# Problem details
In the records below, find the line containing "Machine-readable labels follow" and the line containing "Is there any black device". Give again exactly those lines and every line between them, omitting the pictures.

# Excerpted data
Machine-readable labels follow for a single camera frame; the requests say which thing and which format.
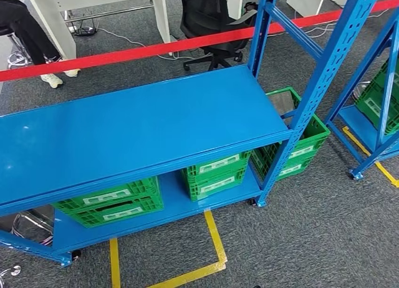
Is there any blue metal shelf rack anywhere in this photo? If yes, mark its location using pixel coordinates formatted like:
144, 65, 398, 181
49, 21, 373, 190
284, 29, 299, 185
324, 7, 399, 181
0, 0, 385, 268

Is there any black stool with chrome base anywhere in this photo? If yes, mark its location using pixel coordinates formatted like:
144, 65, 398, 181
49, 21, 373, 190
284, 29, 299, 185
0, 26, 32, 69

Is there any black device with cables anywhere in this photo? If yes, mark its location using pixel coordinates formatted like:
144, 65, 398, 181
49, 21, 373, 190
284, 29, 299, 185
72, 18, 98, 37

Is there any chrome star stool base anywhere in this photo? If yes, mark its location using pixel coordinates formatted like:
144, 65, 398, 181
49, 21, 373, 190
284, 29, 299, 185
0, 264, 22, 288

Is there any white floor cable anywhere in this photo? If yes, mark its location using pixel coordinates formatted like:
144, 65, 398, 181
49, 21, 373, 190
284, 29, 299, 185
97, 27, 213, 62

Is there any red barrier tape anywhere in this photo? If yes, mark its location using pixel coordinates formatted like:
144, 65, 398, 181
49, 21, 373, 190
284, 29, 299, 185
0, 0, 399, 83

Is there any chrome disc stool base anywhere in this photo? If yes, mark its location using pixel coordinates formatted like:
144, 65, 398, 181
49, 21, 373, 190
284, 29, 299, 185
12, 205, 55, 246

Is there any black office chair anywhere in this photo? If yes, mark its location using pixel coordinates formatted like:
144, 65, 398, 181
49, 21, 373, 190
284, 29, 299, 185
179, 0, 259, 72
---
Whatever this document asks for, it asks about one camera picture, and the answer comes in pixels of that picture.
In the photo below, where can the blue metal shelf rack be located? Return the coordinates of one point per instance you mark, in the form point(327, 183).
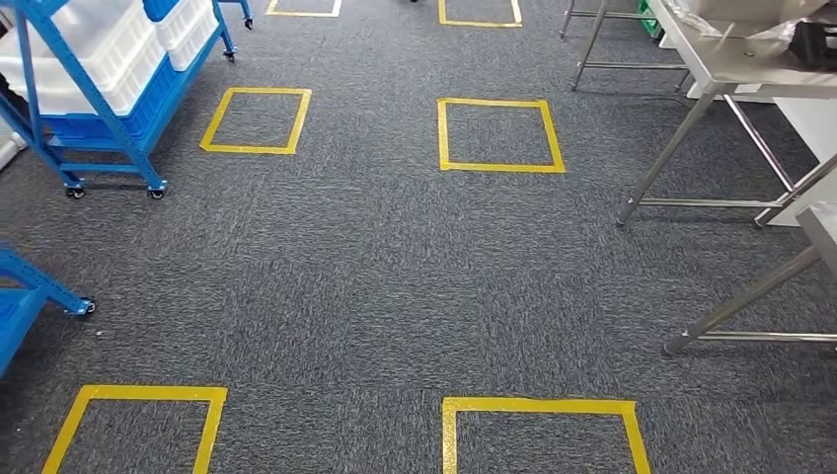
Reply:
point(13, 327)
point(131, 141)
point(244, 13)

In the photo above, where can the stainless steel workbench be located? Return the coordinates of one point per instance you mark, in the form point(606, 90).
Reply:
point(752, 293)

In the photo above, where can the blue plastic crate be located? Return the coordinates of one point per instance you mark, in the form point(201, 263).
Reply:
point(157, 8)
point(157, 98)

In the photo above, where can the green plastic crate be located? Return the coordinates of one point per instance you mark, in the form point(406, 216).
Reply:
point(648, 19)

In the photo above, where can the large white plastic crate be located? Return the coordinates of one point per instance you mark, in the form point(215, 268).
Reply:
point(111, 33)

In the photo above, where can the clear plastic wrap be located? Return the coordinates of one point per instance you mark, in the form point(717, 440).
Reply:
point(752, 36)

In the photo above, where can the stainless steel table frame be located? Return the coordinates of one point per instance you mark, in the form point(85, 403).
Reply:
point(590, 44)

# Result of this exercise
Machine-readable labels follow for a single camera frame; the requests say which thing and which format.
Is there any blue metal shelf rack anywhere in this photo? If yes, mark its location using pixel coordinates formatted like:
144, 65, 398, 181
49, 21, 373, 190
284, 29, 299, 185
324, 7, 399, 181
0, 0, 385, 268

Is there any black stool with chrome base anywhere in this photo? If yes, mark its location using pixel coordinates formatted like:
144, 65, 398, 181
49, 21, 373, 190
284, 29, 299, 185
0, 26, 32, 69

Is there any black device with cables anywhere in this photo? If yes, mark its location using pixel coordinates formatted like:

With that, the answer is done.